Después de que la placa esté seca, envuelva la placa en película plástica para evitar la transferencia de material radiactivo al casete de imágenes y analizarla por autoradiografía. Exponga la placa de celulosa PEI que contiene reacciones separadas a un cassette de fósforoimagen durante cuatro horas a temperatura ambiente. Después de la exposición, imagine el cassette en un fósforoimager.

Usando software de imágenes con una interfaz gráfica de usuario, dibuje regiones de interés o ROI seleccionando primero Dibujar un Rectángulo, luego use el ratón para dibujar ROI rectangulares alrededor de un carril entero y los puntos ATP y guanosina-tetrafosfato contenidos dentro de ese carril. Utilice los comandos Seleccionar, Copiar y Pegar para dibujar ROI idénticos dentro de los otros carriles para asegurarse de que los ROI miden la señal dentro de áreas idénticas en cada carril. Incluya ROI de un carril no utilizado para ser utilizado como espacios en blanco.

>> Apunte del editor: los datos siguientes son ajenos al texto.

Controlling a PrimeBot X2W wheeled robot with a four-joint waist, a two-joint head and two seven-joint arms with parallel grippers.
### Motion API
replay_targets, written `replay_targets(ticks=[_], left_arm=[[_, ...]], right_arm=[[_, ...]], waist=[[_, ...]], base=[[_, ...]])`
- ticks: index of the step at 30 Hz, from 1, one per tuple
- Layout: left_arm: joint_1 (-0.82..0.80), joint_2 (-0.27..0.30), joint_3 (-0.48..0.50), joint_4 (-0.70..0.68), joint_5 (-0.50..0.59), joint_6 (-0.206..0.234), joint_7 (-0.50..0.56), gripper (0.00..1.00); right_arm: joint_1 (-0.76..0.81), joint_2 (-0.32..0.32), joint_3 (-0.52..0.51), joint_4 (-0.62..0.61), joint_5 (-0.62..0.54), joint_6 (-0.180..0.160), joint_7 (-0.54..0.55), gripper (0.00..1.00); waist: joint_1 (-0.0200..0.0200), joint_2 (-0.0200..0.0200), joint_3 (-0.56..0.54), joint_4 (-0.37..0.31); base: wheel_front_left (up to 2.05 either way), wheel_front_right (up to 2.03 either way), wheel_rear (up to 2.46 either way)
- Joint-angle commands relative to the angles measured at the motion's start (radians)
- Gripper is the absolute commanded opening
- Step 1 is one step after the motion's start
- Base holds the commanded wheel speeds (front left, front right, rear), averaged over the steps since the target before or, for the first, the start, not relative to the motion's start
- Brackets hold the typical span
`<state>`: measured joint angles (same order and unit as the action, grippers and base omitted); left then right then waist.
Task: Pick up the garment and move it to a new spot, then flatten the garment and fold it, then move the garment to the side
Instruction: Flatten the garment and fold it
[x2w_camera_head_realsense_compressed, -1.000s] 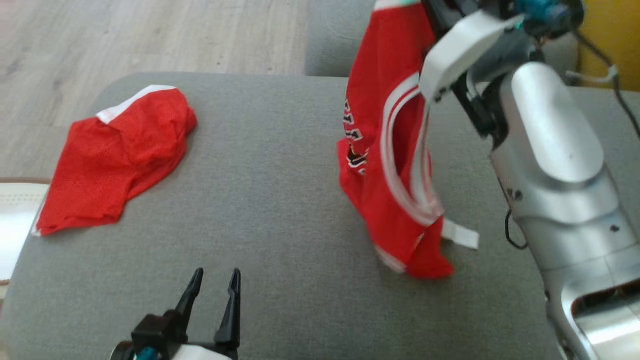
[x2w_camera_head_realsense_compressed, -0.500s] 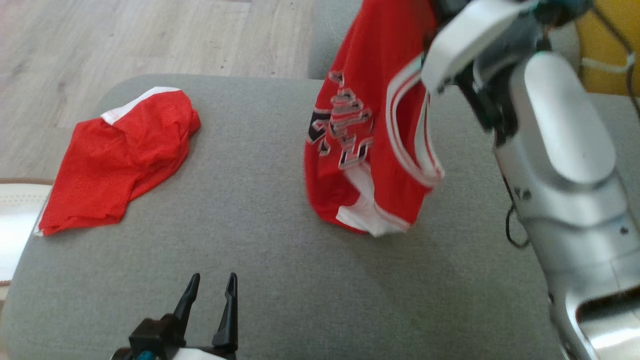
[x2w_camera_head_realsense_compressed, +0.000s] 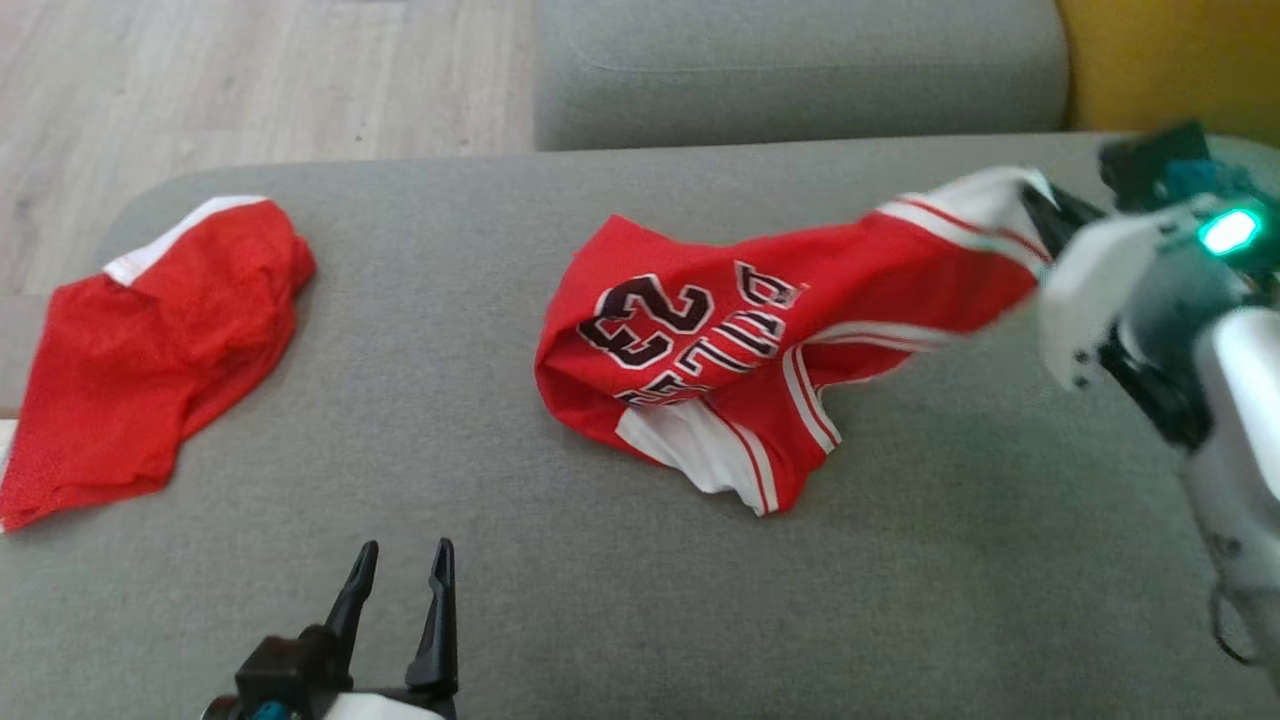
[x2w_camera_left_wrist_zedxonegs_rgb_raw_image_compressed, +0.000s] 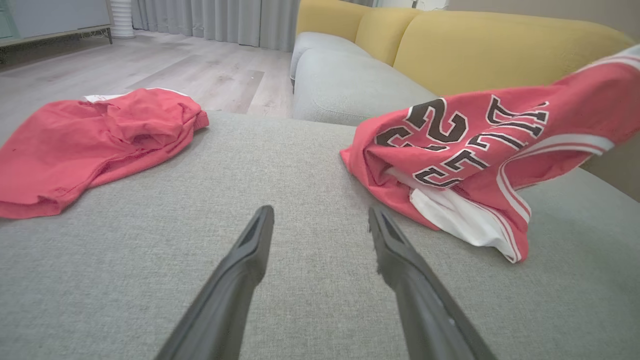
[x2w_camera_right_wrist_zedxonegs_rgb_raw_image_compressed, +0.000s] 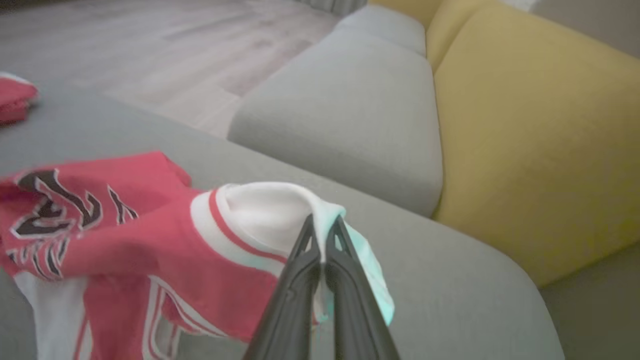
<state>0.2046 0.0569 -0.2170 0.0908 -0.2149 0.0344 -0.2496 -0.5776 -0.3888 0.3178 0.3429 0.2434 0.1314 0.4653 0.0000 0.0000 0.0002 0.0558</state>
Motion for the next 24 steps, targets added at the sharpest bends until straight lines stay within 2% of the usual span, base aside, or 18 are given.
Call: replay_targets(ticks=[1, 7, 13, 17, 20, 21, 22, 23, 24], left_arm=[[-0.031, -0.007, 0.031, -0.037, 0.004, 0.0, -0.012, 1.0], [-0.044, -0.007, 0.023, -0.031, 0.002, -0.002, -0.012, 1.0], [-0.055, -0.007, 0.019, -0.026, 0.005, -0.006, -0.012, 1.0], [-0.058, -0.007, 0.021, -0.024, 0.006, -0.008, -0.012, 1.0], [-0.062, -0.007, 0.018, -0.021, 0.006, -0.009, -0.012, 1.0], [-0.064, -0.007, 0.017, -0.021, 0.005, -0.008, -0.012, 1.0], [-0.065, -0.007, 0.016, -0.021, 0.004, -0.007, -0.012, 1.0], [-0.065, -0.007, 0.015, -0.021, 0.003, -0.006, -0.012, 1.0], [-0.065, -0.007, 0.014, -0.022, 0.003, -0.005, -0.012, 1.0]], right_arm=[[-0.009, -0.017, 0.0, -0.04, -0.003, -0.001, 0.013, 0.0], [0.085, -0.126, -0.012, 0.004, -0.025, -0.001, 0.121, 0.0], [0.118, -0.213, -0.054, 0.053, -0.119, -0.001, 0.177, 0.0], [0.118, -0.231, -0.085, 0.085, -0.173, -0.001, 0.191, 0.0], [0.115, -0.215, -0.123, 0.112, -0.205, -0.001, 0.184, 0.0], [0.119, -0.203, -0.136, 0.122, -0.21, -0.001, 0.182, 0.03], [0.123, -0.189, -0.145, 0.131, -0.213, -0.001, 0.178, 0.32], [0.128, -0.179, -0.149, 0.136, -0.217, -0.001, 0.169, 0.76], [0.133, -0.17, -0.153, 0.141, -0.221, -0.001, 0.159, 1.0]], waist=[[0.0, 0.0, 0.009, -0.01], [0.0, 0.0, 0.022, -0.018], [0.0, 0.0, 0.029, -0.003], [0.0, 0.0, 0.033, 0.006], [0.0, 0.0, 0.035, 0.015], [0.0, 0.0, 0.035, 0.017], [0.0, 0.0, 0.035, 0.02], [0.0, 0.0, 0.035, 0.022], [0.0, 0.0, 0.035, 0.023]], base=[[0.0, 0.0, 0.0], [0.0, 0.0, 0.0], [0.0, 0.0, 0.0], [0.0, 0.0, 0.0], [0.0, 0.0, 0.0], [0.0, 0.0, 0.0], [0.0, 0.0, 0.0], [0.0, 0.0, 0.0], [0.0, 0.0, 0.0]])
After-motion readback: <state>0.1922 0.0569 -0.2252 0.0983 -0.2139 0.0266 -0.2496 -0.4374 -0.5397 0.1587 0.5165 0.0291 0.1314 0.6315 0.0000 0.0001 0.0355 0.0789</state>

Usando los comandos Analizar, Herramientas, Administrador de ROI, Agregar comandos del software de imágenes, seleccione todos los ROI dibujados en la placa de peicelulosa. Ahora utilice los comandos Analizar, Establecer mediciones, Medir para cuantificar la intensidad de la señal dentro de cada ROI y exportar las mediciones como spreadsheeet. En la hoja de cálculo, reste los valores de ROI en blanco de las señales experimentales.

La conversión de los datos al porcentaje de guanosina-tetrafosfato sintetizado es fundamental, ya que garantiza que los conjuntos de datos recopilados en diferentes días con diferentes lotes de proteínas o diferentes gamma P32 ATP sean consistentes y se puedan agrupar para el rigor estadístico. Esta caricatura demuestra cómo se utilizan las regiones de interés para definir un carril que contiene la señal radiactiva total en una muestra y las regiones de interés de ATP radiactiva y tetrafosfato de guanosina componentes. Las señales de tetrafosfato de ATP y guanosina se normalizan a la señal total en lugar de informar de los valores absolutos porque el error de pipeteo o la descomposición del sustrato radiactivo pueden afectar la señal total en la muestra, pero no afectan la actividad enzimática.

Aquí se muestra una placa TLC real de una reacción realizada utilizando C.difficile RSH purificado. Una reacción de control que no contiene proteínas permite cuantificar la hidrólisis ATP no capturada, mientras que un carril en blanco permite una cuantificación precisa de la señal. En las manchas de ATP y guanosina-tetrafosfato, la enzima transfiere el fosfato radiactivo del sustrato de ATP al precursor del PIB, creando tetrafosfato de guanosina radiactivo.

Esto confirma que la tetrafosfato de guanosina putativa sintetasa de C.difficile es una enzima activa. Mediante el muestreo de la reacción a intervalos, se puede observar el progreso. Aquí se observa la señal sin procesar en cada punto de tiempo.

ATP está disminuyendo y el tetrafosfato de guanosina está aumentando. Aquí se muestran los datos normalizados. Las barras de error son mucho más pequeñas porque la normalización explica cualquier error de pipeteo.

Al intentar este procedimiento, es importante tener cuidado de no rayar la resina en la placa TLC, ya que esto puede interferir con la migración de disolventes. Esta es una técnica muy accesible con un análisis de datos sencillo que puede proporcionar rápidamente una cuantificación robusta de la actividad enzimática. Lo hemos utilizado para confirmar que Clostridium difficile sintetiza tetrafosfato de guanosina, que nunca se ha reportado previamente.

No olvide que trabajar con radiactividad puede ser extremadamente peligroso y debe seguir las reglas de su institución para el almacenamiento y uso de materiales radiactivos mientras realiza este procedimiento. Este método puede proporcionar información sobre la síntesis de tetrafosfato de guanosina, pero también se puede aplicar a otras reacciones de fosfotransferencia, incluyendo la actividad de la proteína quinasa y la síntesis de diguanylato cíclico.